Date of Award

Fall 2014

Degree Type


Degree Name

Doctor of Philosophy (PhD)


Mechanical Engineering

First Advisor

Xianfan Xu

Committee Chair

Xianfan Xu

Committee Member 1

Vladimir Shalaev

Committee Member 2

Arvind Raman

Committee Member 3

Minghao Qi


Conventional optical imaging techniques have a fundamental resolution limit due to the diffraction limit of light. The advances of science and technology on the nanoscale demand a new tool for characterization. The Near Field Scanning Optical Microscopy (NSOM) has been developed to tackle certain aspects of this problem. The work presented here applies different types of NSOM to explore the near field distribution of metal plasmonic nanostructures.^ Ridge apertures with shapes like bowtie and C can be used to focus light into sub-diffraction limit spot with enhancement.

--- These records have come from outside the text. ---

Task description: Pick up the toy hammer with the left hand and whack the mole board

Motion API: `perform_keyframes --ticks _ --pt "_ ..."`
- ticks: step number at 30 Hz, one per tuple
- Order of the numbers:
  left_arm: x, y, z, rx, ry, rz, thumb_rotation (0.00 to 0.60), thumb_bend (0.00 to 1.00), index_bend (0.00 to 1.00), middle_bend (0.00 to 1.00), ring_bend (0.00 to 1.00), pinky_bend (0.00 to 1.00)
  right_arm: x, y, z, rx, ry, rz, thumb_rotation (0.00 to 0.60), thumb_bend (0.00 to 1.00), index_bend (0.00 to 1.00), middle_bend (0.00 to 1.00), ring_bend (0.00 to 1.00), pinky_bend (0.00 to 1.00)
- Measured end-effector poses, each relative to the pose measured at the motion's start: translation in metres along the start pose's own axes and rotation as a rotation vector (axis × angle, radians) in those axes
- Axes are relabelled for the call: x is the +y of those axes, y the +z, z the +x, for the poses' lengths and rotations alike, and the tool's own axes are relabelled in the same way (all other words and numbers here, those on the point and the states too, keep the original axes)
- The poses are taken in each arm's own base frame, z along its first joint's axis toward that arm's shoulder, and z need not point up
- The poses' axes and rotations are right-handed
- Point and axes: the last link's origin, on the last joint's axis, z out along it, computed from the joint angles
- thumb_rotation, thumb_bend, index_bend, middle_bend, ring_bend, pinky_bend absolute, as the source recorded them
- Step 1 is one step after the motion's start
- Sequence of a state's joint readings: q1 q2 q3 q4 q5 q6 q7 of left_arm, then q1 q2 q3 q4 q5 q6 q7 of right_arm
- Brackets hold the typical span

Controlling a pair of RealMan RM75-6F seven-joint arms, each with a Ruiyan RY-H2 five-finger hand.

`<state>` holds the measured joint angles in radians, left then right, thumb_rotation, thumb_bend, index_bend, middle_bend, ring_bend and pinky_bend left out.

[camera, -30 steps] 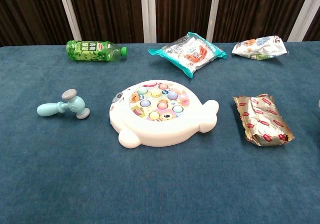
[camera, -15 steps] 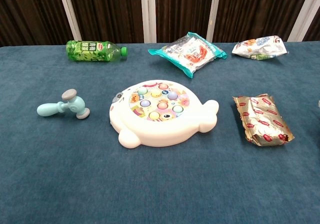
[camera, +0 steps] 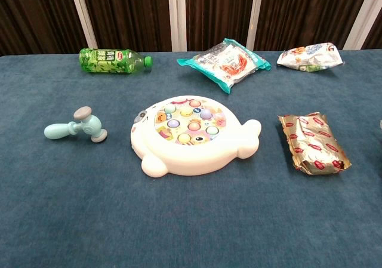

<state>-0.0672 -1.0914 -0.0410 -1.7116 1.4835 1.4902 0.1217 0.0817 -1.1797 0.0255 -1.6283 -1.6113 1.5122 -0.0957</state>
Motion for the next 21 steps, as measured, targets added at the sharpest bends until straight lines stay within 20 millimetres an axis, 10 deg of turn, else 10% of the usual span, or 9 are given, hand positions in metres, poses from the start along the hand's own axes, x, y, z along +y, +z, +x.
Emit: perform_keyframes --ticks 21 --pt "0.05 0.111 0.006 -0.053 0.018 -0.031 0.6 0.27 0.38 0.19 0.07 0.16 -0.003 0.005 0.001 -0.013 0.066 -0.003 0.6 0.22 0.0 0.0 0.0 0.0"
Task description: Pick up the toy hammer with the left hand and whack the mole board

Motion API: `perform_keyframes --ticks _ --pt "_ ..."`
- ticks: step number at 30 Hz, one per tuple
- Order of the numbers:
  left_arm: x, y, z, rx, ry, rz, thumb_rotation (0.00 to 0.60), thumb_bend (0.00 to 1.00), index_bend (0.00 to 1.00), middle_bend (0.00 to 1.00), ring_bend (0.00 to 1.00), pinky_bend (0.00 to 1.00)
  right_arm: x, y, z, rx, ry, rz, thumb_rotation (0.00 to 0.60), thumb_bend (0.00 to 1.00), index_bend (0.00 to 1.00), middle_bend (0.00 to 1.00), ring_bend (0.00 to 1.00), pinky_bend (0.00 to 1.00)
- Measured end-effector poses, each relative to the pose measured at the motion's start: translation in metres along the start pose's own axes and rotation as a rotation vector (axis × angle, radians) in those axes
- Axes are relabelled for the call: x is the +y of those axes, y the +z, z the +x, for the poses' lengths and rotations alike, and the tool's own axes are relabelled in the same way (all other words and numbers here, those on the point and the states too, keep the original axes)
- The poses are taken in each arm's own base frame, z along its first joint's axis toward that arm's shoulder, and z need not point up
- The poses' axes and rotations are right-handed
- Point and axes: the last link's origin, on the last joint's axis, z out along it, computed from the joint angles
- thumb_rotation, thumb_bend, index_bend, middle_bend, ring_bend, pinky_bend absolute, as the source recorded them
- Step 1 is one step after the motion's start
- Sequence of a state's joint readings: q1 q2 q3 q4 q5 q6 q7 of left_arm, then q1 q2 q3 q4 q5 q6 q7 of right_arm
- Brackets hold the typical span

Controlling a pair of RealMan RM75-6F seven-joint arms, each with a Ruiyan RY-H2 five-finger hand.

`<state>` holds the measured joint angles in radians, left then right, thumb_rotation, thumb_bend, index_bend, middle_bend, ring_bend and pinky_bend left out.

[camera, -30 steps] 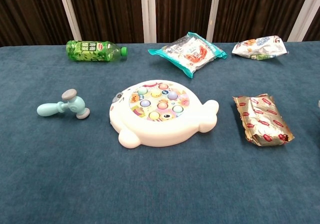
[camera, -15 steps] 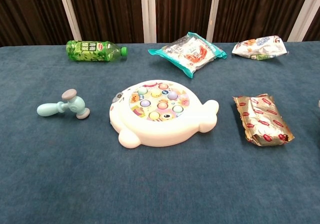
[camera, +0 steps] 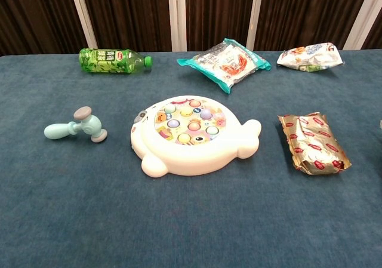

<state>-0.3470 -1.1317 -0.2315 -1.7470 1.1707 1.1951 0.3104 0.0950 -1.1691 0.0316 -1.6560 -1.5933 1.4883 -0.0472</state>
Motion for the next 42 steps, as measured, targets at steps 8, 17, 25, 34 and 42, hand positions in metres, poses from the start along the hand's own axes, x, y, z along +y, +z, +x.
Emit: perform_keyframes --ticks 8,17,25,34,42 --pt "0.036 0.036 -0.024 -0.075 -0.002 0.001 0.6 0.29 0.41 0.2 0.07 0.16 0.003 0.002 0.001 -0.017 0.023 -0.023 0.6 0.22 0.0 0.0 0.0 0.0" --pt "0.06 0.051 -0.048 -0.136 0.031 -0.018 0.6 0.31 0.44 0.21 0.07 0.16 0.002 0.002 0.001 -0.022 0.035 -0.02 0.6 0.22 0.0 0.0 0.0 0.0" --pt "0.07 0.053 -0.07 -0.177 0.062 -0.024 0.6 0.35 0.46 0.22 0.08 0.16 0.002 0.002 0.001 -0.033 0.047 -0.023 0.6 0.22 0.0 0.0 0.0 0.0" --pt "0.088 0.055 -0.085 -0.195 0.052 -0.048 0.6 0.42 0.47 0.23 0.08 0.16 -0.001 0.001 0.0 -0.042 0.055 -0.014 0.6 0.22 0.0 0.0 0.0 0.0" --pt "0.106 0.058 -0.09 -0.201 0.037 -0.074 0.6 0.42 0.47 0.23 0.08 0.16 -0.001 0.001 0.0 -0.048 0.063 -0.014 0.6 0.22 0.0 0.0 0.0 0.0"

This localization of the field near the exit of a bowtie aperture is investigated with a home built aperture NSOM. The experiment results confirm the confinement of focused light spot and the fast decay nature of optical near fields. To further increase the transmission efficiency, a concentric grating structure is added to the bowtie aperture. Near field examination of the transmitted energy with NSOM shows a factor of 15 augment in the transmission.^ To achieve a better resolution, an alternative method is also investigated. The scattering (apertureless) NSOM is demonstrated to have optical resolution only limited by the radius of its tip apex. The physics behind scattering NSOM is explained and the difficulty of its implementation investigated. Among the different proposed methods, the pseudo-heterodyne interferometric method is chosen and applied in this work.^ A scattering NSOM has been built based on a commercial AFM. With the home-built s-NSOM setup, the optical responses of several different plasmonic structures have been studied. The examination of a sample with a circular aperture array shows that the interferometric pseudo-heterodyne method is indeed effective in suppressing the background noise. The s-NSOM has also been used to investigate the formation mechanism of interferometric patterns observed during the measurement of a single nanoslit. In the end, a revisit of the 3-D optical field distribution of the bowtie aperture has been conducted, with a focus on the Ez field. For s-NSOM measurements, both the amplitude and phase information are obtained, enabling vector analysis of the optical fields.